While Vogelsang, McCready and the rest of the team at Lethbridge College will bring subject matter expertise to developing the scenarios and capturing the performances for the app, Calgary’s Red Iron Labs is providing the technical direction. “Working with Red Iron Labs is extremely important for us because this is [START’s] first large research project,” says McCready. “We wanted to tap into the industry as we build our own internal research capacity and they bring that experience and expertise in VR [to the project].”

“Interacting with a client with dementia is so much about reading body language and facial expressions to know if the client is responding well to you or if they’re getting agitated or are going to lash out, so we want to create scenarios that are as realistic as possible."

“We are using a combination of cutting-edge game development practices and understanding of [Extended Reality] simulation development to create one-of-a-kind experiences to help educate, teach and empower caregivers,” explains Red Iron Labs co-founder Lloyd Summers, adding that Red Iron Labs has leveraged the partnership to start employing students from the college’s XR program.

McCready says he expects to have a first scenario and alpha release of CareGiVR developed by the end of 2020, with a full version ready for commercial release by early 2022. And while the app could transform dementia caregiver training, McCready says there are a range of potential applications for the technology in the future. “Through our partnership with Red Iron Labs, we’re looking at potentially adding in various other types of caregiver training, whether it’s for other cognitive disorders like schizophrenia or even for training applications outside of health care like law enforcement.”

But Vogelsang says it’s not just healthcare professionals who might benefit from VR training. “For family members and friends of clients with dementia, these behaviour changes can be quite traumatic emotionally.
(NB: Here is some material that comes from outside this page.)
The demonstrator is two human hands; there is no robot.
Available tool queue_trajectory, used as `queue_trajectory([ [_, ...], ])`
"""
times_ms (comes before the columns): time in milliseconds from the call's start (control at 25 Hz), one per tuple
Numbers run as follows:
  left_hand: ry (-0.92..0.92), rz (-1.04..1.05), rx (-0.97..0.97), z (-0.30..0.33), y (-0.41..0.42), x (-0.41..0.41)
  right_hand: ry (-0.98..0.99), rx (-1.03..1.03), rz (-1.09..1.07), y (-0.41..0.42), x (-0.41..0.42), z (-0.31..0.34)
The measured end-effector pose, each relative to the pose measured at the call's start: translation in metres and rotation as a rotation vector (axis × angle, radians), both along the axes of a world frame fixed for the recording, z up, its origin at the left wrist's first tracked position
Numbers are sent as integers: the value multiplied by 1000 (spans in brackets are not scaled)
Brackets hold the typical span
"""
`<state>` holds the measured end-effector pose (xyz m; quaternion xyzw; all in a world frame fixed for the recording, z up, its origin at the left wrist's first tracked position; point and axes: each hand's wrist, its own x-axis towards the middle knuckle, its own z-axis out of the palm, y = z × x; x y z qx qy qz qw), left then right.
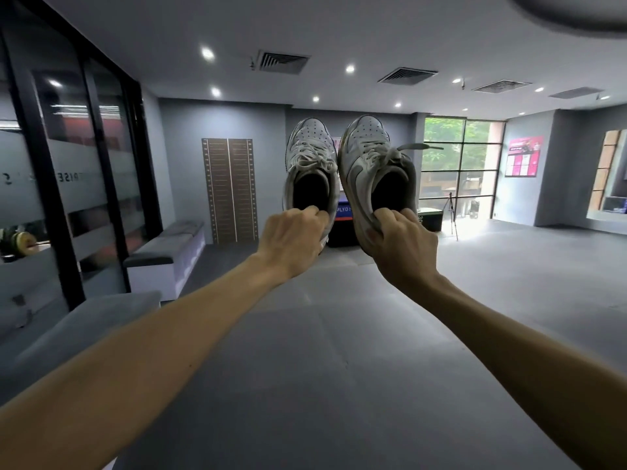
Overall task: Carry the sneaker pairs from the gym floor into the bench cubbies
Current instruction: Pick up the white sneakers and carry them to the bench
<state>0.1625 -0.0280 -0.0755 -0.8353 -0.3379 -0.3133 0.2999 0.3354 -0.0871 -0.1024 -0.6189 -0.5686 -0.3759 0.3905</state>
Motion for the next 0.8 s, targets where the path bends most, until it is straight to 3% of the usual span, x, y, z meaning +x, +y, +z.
queue_trajectory([
  [200, -22, 44, 16, 1, 130, 46, 0, -33, 45, 136, 45, -1],
  [800, -7, 94, -2, 5, 620, 142, 30, -17, 161, 638, 144, -5],
])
It’s not easy when someone is behaving in an unpredictable way by virtue of their medical condition, but CareGiVR could give them the opportunity to practise different ways they could respond to their loved ones."

 

Worldwide, around 50 million people have dementia, and there are nearly 10 million new cases every year. With Alberta Health Services projecting the number of Albertans aged 40 and older living with dementia to climb from 56,050 in 2014 to 228,949 over the next 30 years, the need for well-trained dementia caregivers and the demand for solutions like CareGiVR is only going to grow.